* What the task asks: With pictures removed, print the listing exactly.

*** Opening Data ***

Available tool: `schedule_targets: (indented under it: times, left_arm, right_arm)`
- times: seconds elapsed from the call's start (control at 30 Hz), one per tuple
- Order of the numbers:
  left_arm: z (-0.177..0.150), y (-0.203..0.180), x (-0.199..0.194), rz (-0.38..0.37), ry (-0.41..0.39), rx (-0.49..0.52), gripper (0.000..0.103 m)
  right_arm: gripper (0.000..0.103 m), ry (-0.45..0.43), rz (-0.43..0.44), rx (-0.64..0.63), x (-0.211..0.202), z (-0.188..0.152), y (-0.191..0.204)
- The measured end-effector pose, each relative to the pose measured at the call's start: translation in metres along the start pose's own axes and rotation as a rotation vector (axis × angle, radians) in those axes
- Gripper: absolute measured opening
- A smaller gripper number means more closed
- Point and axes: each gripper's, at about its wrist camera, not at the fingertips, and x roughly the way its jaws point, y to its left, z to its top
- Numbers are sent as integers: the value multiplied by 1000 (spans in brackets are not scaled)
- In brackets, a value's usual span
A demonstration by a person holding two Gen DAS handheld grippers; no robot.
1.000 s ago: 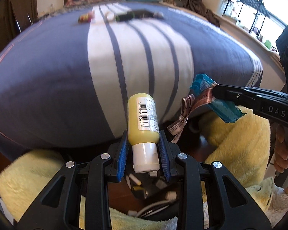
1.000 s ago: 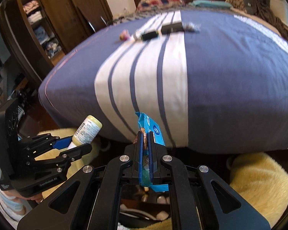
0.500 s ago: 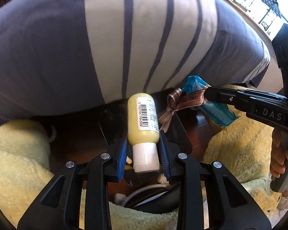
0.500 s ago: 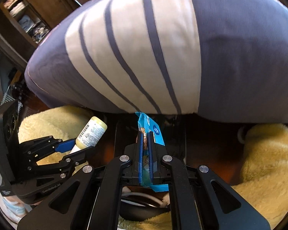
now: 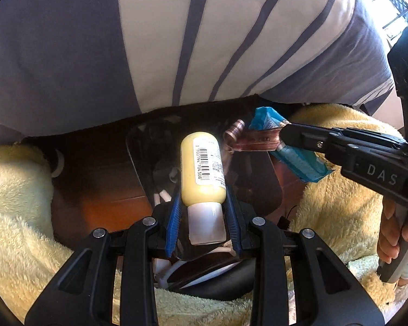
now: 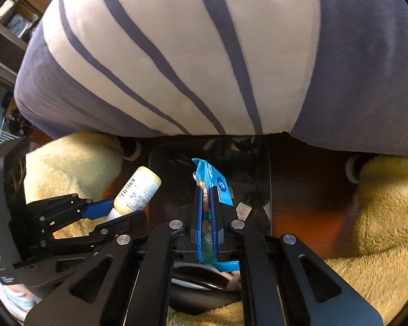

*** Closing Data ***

* Problem solution:
Available tool: `schedule_targets: (indented under it: times, left_arm, right_arm)`
- times: seconds elapsed from the call's start (control at 30 Hz), one per tuple
- Order of the numbers:
  left_arm: z (-0.177..0.150), y (-0.203..0.180), x (-0.199..0.194), rz (-0.38..0.37), ry (-0.41..0.39), rx (-0.49..0.52), gripper (0.000..0.103 m)
  right_arm: gripper (0.000..0.103 m), ry (-0.45..0.43), rz (-0.43..0.44), rx (-0.64..0.63), x (-0.211..0.202), z (-0.188..0.152), y (-0.191..0.204)
- The measured end-effector pose, each relative to the pose measured at the call's start: translation in metres along the start pose's own axes and rotation as a rotation vector (axis × angle, radians) in those axes
- Gripper: absolute measured opening
- A smaller gripper number means more closed
- Point and axes: each gripper's, at about its wrist camera, not at the fingertips, and x roughly the way its jaws point, y to its left, z to its top
- Numbers are sent as integers: the value multiplied by 1000 (spans in brackets are not scaled)
- In brackets, a value's usual span
A demonstration by a person holding two Gen DAS handheld grippers; no robot.
1.000 s ago: 
1.000 s ago: 
0.500 s ago: 
0.500 s ago: 
now: 
now: 

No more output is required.